● To do:
Restate word for word the entries below, starting with the line with "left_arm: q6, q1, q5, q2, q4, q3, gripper" and continuing through the line with "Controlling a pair". Include both of those lines and no others.

● Data for this task:
----------------
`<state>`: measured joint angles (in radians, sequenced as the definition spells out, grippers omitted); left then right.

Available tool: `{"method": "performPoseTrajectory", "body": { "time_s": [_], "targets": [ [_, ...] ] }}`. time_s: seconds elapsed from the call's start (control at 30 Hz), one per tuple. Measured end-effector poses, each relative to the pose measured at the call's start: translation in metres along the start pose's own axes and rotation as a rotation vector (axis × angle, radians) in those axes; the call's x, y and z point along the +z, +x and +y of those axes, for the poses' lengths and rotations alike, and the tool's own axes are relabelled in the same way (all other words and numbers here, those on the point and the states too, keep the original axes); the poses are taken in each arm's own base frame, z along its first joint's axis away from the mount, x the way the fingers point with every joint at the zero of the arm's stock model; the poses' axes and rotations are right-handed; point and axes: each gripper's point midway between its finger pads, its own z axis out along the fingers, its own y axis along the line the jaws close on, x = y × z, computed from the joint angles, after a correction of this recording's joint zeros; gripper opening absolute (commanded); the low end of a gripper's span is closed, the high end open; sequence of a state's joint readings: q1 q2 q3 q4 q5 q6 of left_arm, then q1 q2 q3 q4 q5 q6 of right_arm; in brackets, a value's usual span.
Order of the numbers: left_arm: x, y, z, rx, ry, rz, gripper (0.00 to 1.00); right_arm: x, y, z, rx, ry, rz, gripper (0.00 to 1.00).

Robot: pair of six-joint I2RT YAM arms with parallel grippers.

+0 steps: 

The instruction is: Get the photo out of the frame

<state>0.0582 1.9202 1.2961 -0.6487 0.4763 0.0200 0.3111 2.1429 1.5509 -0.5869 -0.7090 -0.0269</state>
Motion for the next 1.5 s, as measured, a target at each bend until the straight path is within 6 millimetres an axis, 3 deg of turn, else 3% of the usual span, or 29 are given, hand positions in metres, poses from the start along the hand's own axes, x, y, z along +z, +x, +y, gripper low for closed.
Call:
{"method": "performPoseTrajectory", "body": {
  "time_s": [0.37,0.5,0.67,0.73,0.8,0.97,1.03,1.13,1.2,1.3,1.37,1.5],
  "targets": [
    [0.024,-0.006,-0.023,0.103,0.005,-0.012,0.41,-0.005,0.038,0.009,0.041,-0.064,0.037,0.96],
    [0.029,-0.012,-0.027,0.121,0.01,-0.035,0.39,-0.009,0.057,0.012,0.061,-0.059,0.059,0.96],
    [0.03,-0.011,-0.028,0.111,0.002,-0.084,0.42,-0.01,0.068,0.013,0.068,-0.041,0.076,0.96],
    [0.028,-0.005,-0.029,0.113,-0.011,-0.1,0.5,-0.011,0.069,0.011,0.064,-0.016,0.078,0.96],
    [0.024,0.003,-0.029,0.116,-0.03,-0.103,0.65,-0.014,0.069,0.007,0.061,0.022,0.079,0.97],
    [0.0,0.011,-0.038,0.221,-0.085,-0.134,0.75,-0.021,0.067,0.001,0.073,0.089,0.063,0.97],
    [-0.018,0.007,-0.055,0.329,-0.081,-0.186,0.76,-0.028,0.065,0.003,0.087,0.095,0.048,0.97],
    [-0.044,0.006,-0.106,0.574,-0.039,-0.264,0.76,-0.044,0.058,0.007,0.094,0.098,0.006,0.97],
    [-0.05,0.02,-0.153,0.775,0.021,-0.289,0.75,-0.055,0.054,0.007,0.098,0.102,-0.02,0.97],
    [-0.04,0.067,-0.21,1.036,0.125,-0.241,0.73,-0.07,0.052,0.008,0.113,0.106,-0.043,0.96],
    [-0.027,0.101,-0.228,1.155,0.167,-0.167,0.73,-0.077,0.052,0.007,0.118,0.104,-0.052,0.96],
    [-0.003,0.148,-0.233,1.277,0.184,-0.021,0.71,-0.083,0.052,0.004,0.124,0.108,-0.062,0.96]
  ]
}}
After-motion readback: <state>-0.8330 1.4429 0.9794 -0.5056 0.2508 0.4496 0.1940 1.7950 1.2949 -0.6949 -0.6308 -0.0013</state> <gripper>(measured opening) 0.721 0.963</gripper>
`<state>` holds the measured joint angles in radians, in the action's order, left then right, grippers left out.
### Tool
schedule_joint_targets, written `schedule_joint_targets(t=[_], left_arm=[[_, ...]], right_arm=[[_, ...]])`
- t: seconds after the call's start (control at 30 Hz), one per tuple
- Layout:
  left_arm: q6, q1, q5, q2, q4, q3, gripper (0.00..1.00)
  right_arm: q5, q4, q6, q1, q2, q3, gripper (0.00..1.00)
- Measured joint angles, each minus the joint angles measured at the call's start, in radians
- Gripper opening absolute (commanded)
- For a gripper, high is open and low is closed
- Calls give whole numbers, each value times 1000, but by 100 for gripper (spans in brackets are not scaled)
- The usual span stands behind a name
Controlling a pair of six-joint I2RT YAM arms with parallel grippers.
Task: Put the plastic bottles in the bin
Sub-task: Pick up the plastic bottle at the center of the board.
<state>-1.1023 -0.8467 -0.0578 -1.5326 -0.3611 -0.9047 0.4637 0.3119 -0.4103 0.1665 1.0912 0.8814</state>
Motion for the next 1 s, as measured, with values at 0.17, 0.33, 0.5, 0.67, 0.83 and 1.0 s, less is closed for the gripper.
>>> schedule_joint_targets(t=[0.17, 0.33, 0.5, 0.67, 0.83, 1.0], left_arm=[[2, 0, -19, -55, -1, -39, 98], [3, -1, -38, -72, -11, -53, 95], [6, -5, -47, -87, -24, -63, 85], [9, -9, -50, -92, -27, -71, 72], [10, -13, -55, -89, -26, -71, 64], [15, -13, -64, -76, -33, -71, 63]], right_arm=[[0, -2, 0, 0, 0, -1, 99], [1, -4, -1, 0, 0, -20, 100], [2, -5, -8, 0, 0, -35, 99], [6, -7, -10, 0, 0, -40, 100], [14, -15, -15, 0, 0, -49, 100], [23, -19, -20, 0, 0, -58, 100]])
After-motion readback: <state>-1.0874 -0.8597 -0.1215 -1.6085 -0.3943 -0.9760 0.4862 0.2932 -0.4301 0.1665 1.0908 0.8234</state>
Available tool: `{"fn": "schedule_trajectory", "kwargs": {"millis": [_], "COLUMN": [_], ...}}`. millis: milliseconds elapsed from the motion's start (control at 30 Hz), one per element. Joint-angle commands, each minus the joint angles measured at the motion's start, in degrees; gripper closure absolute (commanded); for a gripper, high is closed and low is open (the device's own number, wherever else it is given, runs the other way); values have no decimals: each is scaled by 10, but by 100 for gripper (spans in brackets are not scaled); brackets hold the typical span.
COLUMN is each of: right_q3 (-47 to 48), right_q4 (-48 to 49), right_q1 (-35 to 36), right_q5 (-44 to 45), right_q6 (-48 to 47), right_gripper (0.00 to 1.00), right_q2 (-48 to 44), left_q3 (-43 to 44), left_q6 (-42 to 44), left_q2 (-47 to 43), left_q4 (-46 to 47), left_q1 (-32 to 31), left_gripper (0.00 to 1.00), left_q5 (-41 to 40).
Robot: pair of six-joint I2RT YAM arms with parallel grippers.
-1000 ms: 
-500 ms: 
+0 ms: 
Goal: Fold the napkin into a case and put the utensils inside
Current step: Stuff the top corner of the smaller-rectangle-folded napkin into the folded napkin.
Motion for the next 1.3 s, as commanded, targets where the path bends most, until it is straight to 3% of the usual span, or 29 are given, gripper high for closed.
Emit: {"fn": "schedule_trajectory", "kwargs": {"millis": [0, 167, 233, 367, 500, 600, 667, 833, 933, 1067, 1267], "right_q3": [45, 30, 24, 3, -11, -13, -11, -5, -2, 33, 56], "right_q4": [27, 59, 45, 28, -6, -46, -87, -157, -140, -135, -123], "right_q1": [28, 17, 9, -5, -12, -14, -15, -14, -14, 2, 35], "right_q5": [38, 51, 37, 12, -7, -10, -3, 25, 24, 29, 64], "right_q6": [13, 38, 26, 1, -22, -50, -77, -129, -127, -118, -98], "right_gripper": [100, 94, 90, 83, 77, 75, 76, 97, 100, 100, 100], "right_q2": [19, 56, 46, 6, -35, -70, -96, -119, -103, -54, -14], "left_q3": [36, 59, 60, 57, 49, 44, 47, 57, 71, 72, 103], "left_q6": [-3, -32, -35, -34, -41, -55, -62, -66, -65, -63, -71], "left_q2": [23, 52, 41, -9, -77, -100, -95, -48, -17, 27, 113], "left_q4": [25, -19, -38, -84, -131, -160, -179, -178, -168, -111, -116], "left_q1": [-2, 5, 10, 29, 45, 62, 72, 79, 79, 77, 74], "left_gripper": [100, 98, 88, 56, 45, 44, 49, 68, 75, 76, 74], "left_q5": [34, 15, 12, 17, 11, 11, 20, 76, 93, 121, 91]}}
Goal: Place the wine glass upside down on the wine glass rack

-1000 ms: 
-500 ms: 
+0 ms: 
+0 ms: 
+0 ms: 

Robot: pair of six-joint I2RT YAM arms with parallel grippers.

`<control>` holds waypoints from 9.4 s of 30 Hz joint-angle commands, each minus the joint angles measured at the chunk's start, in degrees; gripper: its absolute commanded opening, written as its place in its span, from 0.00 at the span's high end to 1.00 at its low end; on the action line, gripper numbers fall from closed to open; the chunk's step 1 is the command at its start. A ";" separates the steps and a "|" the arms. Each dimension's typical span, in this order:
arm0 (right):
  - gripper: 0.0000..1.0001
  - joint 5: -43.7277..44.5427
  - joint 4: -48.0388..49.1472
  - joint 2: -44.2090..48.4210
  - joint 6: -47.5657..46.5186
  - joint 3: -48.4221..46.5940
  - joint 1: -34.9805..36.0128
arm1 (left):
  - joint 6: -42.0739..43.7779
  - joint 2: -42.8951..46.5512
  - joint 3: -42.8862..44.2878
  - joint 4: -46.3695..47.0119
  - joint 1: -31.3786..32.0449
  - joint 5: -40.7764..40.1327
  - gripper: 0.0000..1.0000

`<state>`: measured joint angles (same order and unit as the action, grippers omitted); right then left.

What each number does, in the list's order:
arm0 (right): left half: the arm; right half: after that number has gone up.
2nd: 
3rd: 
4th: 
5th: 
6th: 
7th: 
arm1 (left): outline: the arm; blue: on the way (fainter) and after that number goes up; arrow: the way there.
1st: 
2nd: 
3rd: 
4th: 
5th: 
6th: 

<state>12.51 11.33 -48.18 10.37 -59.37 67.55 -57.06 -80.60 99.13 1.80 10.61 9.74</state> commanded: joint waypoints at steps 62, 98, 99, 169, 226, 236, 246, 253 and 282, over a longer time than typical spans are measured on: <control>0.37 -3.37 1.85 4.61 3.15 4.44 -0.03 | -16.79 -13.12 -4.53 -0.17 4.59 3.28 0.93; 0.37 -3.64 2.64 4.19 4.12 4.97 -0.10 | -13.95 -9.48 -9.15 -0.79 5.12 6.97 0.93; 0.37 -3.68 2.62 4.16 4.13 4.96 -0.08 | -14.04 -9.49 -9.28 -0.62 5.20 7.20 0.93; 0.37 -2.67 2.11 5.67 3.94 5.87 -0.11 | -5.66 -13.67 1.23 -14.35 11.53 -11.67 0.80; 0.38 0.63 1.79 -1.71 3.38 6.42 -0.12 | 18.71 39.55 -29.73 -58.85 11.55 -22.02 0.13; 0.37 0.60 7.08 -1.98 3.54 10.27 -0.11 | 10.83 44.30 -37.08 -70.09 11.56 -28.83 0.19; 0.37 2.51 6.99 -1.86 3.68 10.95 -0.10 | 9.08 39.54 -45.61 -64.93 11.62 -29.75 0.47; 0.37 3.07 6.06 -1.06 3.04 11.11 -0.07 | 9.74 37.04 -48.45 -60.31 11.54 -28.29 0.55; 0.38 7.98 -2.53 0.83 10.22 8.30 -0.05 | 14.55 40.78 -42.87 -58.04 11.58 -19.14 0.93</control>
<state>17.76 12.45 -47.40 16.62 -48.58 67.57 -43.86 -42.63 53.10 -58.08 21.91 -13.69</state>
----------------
● Task solution:
  left_arm: q6, q1, q5, q2, q4, q3, gripper (0.00..1.00)
  right_arm: q5, q4, q6, q1, q2, q3, gripper (0.00..1.00)
- Measured joint angles, each minus the joint angles measured at the call's start, in radians
- Gripper opening absolute (commanded)
- For a gripper, high is open and low is closed
- Calls give whole numbers, each value times 1000, but by 100 for gripper (spans in brackets are not scaled)
- The usual span stands behind a name
Controlling a pair of six-joint I2RT YAM arms with parallel grippers.

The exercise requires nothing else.